* **Aim of the task**: Find every line containing the string "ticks" in the data below, and report how many there are, with no other words.
══ Dataset content
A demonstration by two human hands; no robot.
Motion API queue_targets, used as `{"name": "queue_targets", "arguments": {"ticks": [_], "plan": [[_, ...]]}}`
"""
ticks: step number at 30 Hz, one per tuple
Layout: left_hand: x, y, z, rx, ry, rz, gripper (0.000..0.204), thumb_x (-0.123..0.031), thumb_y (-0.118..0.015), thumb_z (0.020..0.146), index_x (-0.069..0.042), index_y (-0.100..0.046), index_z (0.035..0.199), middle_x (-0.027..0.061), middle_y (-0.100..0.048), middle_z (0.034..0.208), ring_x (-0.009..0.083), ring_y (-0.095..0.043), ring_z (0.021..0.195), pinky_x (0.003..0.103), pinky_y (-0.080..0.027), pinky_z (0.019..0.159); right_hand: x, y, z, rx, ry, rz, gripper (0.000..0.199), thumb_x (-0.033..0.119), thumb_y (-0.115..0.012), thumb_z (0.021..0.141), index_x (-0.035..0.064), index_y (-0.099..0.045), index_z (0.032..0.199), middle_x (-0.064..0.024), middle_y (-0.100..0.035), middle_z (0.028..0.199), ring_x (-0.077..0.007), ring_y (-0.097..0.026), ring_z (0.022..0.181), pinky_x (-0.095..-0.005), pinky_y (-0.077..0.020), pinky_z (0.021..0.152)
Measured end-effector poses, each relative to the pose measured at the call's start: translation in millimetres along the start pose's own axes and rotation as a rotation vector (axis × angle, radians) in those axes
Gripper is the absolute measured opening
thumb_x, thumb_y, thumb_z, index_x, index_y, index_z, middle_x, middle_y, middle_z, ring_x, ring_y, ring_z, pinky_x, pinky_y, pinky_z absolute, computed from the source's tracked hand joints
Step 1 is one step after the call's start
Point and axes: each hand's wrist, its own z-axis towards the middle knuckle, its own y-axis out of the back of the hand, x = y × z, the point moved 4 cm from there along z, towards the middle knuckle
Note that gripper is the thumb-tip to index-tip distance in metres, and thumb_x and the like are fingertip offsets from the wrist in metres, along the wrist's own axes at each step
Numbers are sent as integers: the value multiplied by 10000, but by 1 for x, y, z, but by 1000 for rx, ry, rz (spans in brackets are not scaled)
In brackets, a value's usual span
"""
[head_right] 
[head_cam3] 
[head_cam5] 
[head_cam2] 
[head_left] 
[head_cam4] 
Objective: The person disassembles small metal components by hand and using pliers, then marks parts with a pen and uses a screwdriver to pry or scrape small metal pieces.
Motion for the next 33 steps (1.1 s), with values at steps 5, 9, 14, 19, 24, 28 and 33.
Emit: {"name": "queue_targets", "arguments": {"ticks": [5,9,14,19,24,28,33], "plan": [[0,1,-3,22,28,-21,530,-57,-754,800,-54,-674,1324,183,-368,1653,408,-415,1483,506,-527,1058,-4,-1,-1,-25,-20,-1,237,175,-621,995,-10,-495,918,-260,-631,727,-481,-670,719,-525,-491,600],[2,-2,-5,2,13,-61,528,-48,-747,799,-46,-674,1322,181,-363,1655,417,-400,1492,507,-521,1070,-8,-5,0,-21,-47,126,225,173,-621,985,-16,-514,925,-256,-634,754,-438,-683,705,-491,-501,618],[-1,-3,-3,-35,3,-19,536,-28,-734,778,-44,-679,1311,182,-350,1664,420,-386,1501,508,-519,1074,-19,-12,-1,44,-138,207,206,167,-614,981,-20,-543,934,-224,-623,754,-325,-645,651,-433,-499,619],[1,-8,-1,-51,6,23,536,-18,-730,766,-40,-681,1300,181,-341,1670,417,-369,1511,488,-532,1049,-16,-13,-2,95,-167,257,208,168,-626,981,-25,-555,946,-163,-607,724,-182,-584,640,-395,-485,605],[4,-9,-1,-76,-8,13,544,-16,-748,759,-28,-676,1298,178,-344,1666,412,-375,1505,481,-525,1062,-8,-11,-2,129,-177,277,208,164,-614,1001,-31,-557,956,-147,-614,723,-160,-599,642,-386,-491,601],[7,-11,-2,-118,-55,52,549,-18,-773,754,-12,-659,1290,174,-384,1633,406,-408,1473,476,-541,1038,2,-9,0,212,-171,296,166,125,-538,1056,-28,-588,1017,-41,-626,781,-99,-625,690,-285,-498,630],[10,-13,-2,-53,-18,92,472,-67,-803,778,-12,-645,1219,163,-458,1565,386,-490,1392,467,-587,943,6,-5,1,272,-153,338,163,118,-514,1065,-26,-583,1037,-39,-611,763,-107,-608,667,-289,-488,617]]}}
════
* **Response to the task**: 3